Tuesday, April 22, 2014

“Time is but a stream I go a fishing in” – Thoreau’s Time on the Concord and Merrimack Rivers

Set within the span of a week, Thoreau appears to give us a pretty straightforward timeline for this trip right in the title. Yet even though the number of days and nights out on the rivers are set, the time does not quite seem measurable once Thoreau has entered the current. Throughout this sort of travelogue, I think we can start to see Thoreau frame the natural history of the river and his exhaustive cataloguing of every flower and fish he comes across with the history of man. More specifically, with the history of American man.
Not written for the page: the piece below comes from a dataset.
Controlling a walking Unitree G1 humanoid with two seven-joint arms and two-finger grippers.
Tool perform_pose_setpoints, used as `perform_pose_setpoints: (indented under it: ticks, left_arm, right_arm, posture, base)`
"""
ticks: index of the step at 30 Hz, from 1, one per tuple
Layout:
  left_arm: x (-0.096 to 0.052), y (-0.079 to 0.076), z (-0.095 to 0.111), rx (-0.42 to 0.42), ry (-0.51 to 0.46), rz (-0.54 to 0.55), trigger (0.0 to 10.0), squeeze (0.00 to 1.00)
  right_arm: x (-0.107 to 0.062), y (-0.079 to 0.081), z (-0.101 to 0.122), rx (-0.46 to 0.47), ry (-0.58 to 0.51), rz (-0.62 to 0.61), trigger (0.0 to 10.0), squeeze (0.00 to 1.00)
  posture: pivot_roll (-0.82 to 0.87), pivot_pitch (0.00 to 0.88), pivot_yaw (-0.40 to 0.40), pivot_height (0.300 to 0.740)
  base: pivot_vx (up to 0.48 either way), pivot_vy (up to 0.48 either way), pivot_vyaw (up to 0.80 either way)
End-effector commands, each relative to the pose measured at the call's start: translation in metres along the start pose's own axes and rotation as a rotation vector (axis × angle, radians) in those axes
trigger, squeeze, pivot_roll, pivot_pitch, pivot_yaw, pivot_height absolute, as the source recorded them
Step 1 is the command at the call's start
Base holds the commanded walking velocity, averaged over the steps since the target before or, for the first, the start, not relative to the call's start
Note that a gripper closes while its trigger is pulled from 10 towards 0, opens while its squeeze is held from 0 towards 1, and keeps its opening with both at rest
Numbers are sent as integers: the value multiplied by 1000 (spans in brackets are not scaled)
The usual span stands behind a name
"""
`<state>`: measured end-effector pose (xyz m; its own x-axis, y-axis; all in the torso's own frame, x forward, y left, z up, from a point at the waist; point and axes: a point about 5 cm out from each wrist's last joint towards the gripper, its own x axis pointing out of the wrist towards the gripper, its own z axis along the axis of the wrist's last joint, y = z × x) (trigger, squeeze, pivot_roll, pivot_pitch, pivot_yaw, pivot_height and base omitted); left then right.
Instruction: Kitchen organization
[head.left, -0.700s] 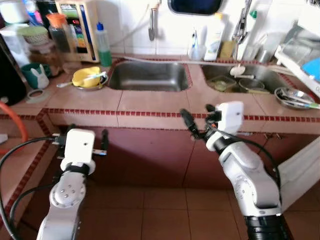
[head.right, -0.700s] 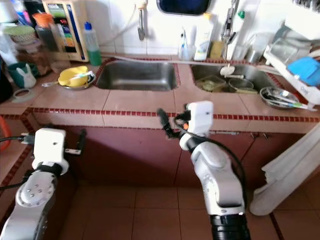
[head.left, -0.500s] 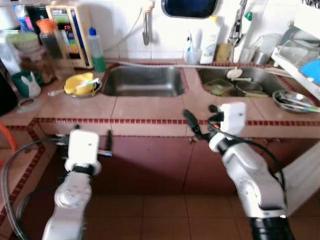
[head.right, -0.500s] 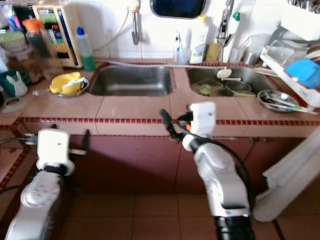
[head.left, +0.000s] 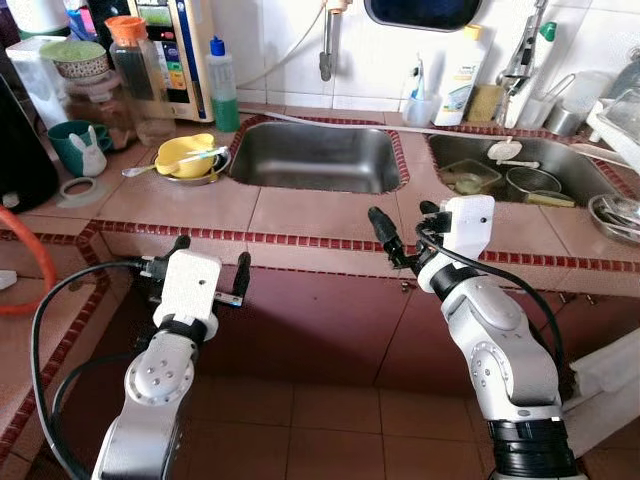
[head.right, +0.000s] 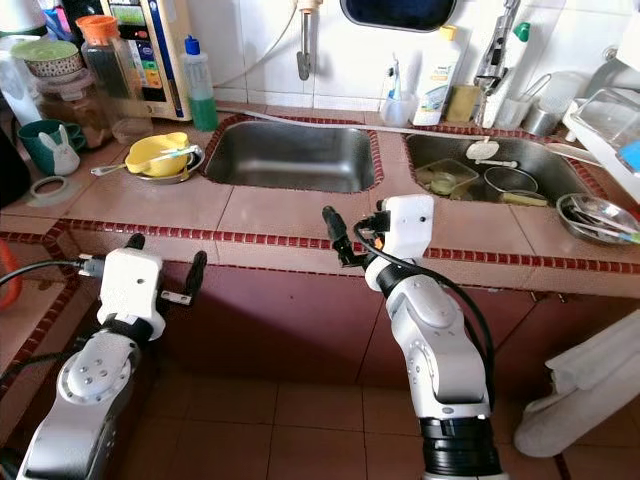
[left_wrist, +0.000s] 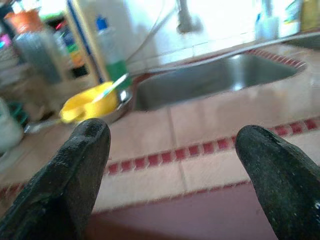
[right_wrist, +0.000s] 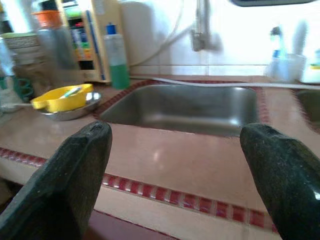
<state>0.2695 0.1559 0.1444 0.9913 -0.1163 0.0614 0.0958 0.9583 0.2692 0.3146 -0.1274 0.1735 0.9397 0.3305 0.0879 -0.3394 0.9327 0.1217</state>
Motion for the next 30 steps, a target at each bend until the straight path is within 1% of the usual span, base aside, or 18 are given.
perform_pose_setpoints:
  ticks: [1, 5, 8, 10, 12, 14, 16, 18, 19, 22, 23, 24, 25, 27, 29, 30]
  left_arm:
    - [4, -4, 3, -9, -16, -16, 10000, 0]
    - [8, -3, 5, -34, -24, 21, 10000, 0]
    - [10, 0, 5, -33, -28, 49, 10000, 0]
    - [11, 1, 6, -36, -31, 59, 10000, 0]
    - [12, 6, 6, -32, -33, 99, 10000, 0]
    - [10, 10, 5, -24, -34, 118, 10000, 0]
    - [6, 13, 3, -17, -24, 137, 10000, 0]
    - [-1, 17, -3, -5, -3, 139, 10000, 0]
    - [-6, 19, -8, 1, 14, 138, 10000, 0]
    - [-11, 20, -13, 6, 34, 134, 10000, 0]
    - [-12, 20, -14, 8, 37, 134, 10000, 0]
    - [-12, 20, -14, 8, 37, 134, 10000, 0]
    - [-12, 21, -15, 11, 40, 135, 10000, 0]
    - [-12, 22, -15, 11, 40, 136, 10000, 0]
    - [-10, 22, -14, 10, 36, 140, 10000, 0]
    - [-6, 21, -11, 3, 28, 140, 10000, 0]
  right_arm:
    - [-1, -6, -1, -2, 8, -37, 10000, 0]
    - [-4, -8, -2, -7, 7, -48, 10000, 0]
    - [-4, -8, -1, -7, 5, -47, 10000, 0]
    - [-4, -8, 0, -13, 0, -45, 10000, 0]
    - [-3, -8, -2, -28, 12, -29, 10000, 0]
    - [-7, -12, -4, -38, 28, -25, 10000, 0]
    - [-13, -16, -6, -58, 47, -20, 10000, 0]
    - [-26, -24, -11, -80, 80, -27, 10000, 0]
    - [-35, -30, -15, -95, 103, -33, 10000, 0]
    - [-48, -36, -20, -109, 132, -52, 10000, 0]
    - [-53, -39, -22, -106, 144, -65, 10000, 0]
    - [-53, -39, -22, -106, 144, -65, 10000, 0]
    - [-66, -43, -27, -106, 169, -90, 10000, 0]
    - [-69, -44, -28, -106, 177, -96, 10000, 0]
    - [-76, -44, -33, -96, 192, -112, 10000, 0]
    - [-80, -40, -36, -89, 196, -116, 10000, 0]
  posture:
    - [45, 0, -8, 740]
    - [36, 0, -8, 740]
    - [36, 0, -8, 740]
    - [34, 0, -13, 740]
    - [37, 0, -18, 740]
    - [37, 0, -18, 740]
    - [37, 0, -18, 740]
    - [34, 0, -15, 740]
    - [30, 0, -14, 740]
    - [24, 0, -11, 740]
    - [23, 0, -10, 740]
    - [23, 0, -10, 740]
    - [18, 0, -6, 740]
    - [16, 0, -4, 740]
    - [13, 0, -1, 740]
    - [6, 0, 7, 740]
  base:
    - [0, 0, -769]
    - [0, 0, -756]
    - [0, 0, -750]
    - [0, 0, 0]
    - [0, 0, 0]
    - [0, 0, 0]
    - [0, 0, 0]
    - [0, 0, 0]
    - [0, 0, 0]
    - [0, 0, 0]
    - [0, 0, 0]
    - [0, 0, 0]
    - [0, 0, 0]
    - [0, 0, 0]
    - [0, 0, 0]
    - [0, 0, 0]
Within the framework of the expedition, Thoreau plays with the form of the travel journal as he presents us with a narration that jumps in and out of the present. Written a few years after the actual trip while the author was living at Walden (by the way the quote in the title is from Walden), this is Thoreau’s memory of time spent with his brother that is imbued with a gravity that his brother’s untimely death gave to the journey. He begins his journey with references to the American Revolution which is of course the beginning of the nation and he gives us the Indian name of the Concord. As he progresses further and gives us accounts of the skills white men acquired from Indians as well as episodes of men settling alongside and building locks and dams on the river, we see the progress of civilization into the wildness of America. Thoreau was a voracious reader of all sorts of texts including natural history and even Hindu religious texts. Much like Tennyson, he had read Lyell’s Principles of Geology and was heavily influenced by it to the extent that much of his journaling and late essays were natural histories themselves. In this work, see Thoreau putting the succession of nature alongside the succession of humanity with American civilization.